J'ajoute que nous ne cherchons en rien à cacher les réalités de l'époque. La plupart des archives sont ouvertes et elles sont largement disponibles aux historiens, français ou algériens, qui effectuent des recherches sérieuses et approfondies sur la période. Le raccourcissement des délais de communicabilité des documents même confidentiels fait que d'ici quatre ans, la quasi-totalité sera accessible sur la guerre d'indépendance. Un accord de coopération, qui vient d'être signé avec les archives nationales algériennes, permettra de renforcer l'accessibilité aux documents, et d'autres accords suivront. Nous espérons que les historiens auront les mêmes possibilités d'accès aux nombreuses archives conservées sur le sol algérien.
Sans doute nous pouvons encore progresser, de part et d'autre, vers une vision plus apaisée et consensuelle de l'histoire, ce qui requiert que des pas soient accomplis des deux côtés. En France, nous nous efforçons de comprendre la sensibilité des mémoires algériennes. Nous respectons la douleur que peut causer le souvenir des morts dans les familles, des deux côtés de la méditerranée, et nous respectons la légitimité du combat mené par les Algériens.
A côté de cette reconnaissance, il y a aussi des dossiers liés à notre passé commun que nous nous efforçons de traiter, y compris à l'initiative de la partie française, et nous restons à l'écoute de l'Algérie sur ces sujets.
Mais tournons-nous également vers l'avenir, car tel est, je crois, le souhait de la jeunesse de nos deux pays, qui souhaite plus d'ouverture et d'échanges, loin de la culture du ressentiment. Essayons de servir des projets d'avenir et voyons ensemble de ce qu'il convient de faire pour améliorer notre coopération et être, dans nos relations entre Etats voisins et partenaires, les plus constructifs possibles. Sans oublier le passé, c'est à mon sens la meilleure façon de tourner la page. Essayons de concrétiser la profonde amitié qui existe entre nos deux peuples.
Question n° 7 : Pourquoi avoir pris cette décision de ramener la date officielle de la journée nationale d'hommage aux Morts pour la France en Afrique du Nord au 19 mars ?
La journée officielle d'hommage aux Morts pour la France pour la guerre d'Algérie reste fixée au 5 décembre, date de l'inauguration à Paris du mémorial aux « Morts pour la France en Algérie ». Cette date correspond donc à l'hommage officiel de la Nation, désormais rendu tous les ans dans chacun de nos département ou collectivités d'Outre-mer.

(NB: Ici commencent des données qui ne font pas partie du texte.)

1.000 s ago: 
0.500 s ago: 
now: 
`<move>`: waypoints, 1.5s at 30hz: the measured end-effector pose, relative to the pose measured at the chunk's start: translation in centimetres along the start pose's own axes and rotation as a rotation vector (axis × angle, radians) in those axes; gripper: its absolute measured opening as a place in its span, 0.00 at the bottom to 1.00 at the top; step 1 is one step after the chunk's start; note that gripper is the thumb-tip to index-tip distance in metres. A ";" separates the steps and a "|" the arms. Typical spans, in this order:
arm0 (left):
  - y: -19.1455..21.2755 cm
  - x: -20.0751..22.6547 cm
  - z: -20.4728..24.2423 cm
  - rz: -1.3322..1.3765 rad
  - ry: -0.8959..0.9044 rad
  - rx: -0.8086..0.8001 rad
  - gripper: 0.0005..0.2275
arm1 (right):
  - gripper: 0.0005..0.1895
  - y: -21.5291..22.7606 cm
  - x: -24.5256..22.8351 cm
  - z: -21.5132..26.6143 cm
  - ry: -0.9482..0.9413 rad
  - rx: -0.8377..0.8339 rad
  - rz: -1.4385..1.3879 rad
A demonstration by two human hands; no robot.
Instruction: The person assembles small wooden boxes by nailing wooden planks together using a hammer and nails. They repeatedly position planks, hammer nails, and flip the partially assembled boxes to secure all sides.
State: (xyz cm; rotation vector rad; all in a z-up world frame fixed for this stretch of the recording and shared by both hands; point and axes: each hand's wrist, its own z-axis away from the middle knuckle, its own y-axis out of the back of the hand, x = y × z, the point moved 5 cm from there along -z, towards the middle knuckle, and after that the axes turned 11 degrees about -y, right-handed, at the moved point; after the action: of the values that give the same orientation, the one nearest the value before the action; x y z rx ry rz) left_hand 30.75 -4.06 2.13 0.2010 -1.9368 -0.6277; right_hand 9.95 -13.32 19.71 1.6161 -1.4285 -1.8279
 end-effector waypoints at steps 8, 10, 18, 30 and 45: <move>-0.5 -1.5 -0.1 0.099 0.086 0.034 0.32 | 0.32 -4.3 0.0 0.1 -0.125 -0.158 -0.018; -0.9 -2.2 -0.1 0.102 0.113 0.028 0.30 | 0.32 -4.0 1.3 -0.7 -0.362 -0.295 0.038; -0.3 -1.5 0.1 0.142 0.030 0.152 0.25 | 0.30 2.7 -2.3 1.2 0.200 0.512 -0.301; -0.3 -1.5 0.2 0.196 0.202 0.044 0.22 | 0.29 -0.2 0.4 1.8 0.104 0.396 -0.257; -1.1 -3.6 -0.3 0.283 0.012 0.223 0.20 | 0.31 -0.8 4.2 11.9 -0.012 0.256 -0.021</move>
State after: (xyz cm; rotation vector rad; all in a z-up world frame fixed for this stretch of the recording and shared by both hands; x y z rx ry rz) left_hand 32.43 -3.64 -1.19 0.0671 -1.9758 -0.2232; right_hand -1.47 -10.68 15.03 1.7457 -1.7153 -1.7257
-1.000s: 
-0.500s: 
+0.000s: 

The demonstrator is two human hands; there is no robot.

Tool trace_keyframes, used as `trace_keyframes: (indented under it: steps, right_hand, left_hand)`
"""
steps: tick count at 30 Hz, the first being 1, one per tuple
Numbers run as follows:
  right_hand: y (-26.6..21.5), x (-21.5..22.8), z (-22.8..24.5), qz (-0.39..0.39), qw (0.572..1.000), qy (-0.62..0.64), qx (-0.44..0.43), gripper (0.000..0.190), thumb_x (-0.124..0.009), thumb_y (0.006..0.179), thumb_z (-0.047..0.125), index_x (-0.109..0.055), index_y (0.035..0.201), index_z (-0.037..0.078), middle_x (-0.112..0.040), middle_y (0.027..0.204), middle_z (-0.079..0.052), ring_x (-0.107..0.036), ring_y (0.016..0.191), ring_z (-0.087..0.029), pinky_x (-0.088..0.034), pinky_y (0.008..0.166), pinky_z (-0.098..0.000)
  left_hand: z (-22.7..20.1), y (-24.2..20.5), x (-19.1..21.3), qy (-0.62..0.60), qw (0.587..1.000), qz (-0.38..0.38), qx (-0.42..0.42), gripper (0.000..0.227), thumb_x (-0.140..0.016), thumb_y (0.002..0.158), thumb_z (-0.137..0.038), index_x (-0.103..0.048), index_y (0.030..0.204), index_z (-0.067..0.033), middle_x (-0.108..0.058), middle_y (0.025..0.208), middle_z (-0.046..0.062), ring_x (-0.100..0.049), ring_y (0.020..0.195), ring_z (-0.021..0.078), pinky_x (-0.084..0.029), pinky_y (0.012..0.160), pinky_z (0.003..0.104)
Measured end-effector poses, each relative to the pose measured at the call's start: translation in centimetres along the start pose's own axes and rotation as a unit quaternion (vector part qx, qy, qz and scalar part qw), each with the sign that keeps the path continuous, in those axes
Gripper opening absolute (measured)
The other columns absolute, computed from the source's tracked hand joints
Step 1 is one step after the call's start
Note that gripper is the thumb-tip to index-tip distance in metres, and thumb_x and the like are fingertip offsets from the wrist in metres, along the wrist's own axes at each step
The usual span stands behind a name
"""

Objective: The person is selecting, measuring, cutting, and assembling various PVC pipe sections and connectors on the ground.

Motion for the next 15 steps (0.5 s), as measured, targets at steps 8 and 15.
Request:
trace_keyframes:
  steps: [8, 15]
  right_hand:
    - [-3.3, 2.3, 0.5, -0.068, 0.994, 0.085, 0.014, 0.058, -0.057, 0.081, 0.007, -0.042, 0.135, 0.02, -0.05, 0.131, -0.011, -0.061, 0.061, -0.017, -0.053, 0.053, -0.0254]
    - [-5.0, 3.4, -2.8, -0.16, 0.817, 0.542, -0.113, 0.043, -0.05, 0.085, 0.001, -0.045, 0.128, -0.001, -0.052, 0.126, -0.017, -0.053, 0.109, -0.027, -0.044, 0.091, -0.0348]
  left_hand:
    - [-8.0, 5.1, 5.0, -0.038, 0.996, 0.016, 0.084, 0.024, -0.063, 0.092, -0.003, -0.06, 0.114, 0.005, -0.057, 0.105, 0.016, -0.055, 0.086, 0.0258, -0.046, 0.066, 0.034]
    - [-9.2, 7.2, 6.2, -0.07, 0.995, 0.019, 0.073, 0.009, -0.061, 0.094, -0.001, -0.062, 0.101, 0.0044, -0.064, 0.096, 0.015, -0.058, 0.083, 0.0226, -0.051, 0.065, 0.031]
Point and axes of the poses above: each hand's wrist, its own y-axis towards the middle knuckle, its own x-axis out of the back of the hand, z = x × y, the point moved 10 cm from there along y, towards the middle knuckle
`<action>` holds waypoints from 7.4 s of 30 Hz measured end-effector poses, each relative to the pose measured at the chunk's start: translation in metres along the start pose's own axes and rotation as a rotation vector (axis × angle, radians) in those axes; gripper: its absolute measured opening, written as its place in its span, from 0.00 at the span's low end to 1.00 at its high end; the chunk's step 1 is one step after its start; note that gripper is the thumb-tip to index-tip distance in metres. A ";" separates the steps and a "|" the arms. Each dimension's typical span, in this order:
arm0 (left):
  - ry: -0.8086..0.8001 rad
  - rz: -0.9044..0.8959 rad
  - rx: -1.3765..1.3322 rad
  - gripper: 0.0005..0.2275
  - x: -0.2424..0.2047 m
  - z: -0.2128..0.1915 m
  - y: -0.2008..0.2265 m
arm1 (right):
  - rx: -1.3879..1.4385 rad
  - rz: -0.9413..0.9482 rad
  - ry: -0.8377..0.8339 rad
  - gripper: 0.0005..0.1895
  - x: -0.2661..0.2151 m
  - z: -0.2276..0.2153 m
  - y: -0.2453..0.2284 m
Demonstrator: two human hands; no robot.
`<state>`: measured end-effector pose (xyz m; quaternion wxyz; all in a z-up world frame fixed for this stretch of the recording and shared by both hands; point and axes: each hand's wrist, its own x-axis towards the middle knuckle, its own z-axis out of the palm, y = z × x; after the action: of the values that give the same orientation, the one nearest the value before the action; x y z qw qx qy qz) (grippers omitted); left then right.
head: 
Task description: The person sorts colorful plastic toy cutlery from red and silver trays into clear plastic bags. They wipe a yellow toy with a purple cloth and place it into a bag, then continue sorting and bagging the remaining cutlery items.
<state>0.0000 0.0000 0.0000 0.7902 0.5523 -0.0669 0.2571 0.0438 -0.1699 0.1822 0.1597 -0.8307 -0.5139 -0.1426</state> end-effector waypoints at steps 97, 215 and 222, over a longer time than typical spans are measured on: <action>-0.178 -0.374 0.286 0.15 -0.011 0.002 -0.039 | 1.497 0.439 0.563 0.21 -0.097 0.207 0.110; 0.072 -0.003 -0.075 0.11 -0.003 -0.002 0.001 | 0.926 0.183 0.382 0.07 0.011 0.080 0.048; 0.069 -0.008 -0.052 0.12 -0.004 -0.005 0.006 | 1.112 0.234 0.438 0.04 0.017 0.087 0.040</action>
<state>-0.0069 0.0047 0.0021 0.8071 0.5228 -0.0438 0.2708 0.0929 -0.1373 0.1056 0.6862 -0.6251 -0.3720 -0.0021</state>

Par ailleurs, les associations d'anciens combattants ont la liberté et l'initiative d'organiser des manifestations publiques correspondant à des anniversaires d'évènements qu'elles jugent dignes de commémoration.
Parmi ces dates figure l'anniversaire du cessez-le-feu en Algérie, le 19 mars, et j'ai donc demandé aux préfets, dans chaque département, de participer à ces cérémonies associatives, selon leur appréciation du contexte local.